= Jim Souhan =

American journalist

Jim Souhan is a sports journalist for the Minneapolis Star Tribune and a member of the Baseball Writers' Association of America since 1993.

==Professional career==
He was named one of the top 10 sports columnists in America by the Associated Press Sports Editors of America in 2008. He also appears on Fox Sports North television and KSTP AM-1500 radio. He runs the malepatternpodcasts.com Network, which includes personalities like Roy Smalley Jr. and Michael Russo.

In 2010, Souhan called out the Xavier men's basketball team for having a mid-major basketball team, favoring the No. 11 Minnesota Gophers over the No. 6 seeded Xavier Musketeers. Xavier won the game, and in the post game press conference, Xavier Coach Chris Mack called out Souhan for his favoring of Minnesota: "Jim Souhan, however you pronounce his name, from the Star-Tribune, thanks for the motivation to tell our kids that we should be fodder against Minnesota."
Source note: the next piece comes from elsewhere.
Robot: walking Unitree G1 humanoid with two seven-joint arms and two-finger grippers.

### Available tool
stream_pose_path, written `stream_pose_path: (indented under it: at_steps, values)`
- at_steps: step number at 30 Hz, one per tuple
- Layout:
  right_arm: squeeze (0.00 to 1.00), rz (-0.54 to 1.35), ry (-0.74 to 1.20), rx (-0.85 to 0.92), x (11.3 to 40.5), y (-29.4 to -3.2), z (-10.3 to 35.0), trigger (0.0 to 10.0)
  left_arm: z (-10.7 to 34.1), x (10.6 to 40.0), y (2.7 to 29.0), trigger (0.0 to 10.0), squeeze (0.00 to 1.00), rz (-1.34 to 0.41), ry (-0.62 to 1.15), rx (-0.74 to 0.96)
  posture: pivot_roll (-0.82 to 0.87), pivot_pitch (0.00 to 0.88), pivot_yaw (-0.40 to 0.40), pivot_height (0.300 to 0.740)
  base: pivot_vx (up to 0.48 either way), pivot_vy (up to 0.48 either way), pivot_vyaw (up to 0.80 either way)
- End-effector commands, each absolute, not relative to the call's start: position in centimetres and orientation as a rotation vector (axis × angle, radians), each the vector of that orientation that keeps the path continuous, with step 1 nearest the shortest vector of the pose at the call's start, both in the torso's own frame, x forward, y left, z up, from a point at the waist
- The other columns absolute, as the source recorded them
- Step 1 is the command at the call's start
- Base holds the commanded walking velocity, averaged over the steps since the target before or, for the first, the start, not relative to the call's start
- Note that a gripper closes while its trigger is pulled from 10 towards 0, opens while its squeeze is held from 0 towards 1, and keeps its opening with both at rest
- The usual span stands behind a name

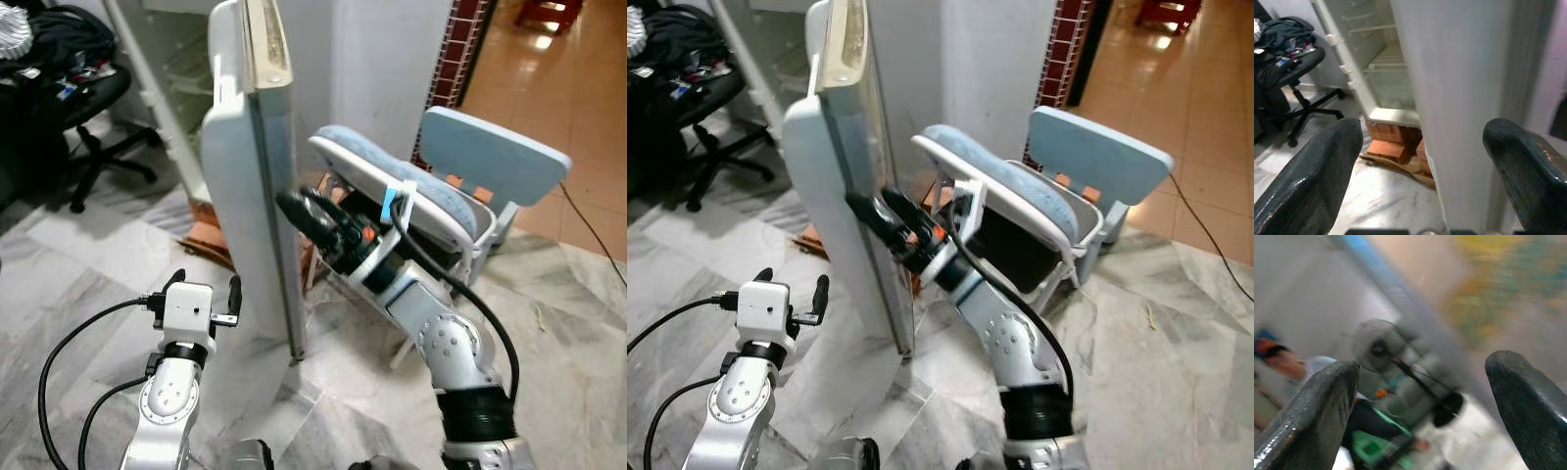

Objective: Restocking fridge

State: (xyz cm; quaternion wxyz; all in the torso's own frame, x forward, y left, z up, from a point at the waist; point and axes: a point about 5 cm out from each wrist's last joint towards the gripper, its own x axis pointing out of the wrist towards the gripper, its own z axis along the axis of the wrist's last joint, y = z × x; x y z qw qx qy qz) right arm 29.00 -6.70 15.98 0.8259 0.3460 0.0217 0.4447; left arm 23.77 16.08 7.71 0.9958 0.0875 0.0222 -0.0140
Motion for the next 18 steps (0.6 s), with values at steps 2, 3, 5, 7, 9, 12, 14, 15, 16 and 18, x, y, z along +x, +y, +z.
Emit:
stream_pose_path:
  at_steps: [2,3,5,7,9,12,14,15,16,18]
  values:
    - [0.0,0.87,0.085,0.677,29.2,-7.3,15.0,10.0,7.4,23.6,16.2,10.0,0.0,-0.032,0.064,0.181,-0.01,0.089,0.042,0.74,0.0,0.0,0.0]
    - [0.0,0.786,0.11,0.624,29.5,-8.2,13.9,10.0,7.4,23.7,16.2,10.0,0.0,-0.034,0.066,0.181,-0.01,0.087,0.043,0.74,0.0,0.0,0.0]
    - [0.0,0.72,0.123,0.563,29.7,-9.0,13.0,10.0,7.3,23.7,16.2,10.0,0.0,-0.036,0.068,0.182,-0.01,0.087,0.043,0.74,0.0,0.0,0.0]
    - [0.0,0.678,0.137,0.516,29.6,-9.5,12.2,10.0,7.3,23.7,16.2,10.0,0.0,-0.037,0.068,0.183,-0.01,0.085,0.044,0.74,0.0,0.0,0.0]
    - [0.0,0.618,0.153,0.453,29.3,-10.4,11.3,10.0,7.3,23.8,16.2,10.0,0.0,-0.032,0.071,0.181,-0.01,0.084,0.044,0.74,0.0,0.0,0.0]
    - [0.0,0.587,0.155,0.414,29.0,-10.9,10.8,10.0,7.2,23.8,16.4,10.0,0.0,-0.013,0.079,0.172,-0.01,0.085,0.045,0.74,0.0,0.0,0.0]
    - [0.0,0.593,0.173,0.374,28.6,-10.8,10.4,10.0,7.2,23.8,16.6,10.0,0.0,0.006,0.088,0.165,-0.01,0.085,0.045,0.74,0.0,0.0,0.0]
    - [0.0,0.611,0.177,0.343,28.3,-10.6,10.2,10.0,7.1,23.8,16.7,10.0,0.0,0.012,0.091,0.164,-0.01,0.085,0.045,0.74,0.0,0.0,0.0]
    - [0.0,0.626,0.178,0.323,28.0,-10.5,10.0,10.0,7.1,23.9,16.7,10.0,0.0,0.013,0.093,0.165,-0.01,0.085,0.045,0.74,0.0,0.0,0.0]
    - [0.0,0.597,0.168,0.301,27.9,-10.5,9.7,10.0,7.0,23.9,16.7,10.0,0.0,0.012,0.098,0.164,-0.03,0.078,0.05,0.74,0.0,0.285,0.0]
After Minnesota head football coach Jerry Kill suffered his fourth game day seizure in his tenure at Minnesota during halftime of a game against Western Illinois on September 13, 2013, Souhan wrote a column in which he called for Kill to step down. In the column, Souhan stated that "No one who buys a ticket to TCF Bank Stadium should be rewarded with the sight of a middle-aged man writhing on the ground." This statement was criticized by epilepsy awareness advocates for its insensitivity towards people who have epilepsy.

==Controversy==
Souhan stirred some controversy when he and fellow sports writer Bill Ballou refused to include Hideki Matsui on their Rookie of the Year ballots due to his age. Yankee owner George Steinbrenner responded by pointing out that this had not prevented either writer from voting for Ichiro Suzuki or Kazuhiro Sasaki, both of whom had previously played in the NPB for several years and were the two oldest players to have received the award, and stated that he felt Matsui had been robbed.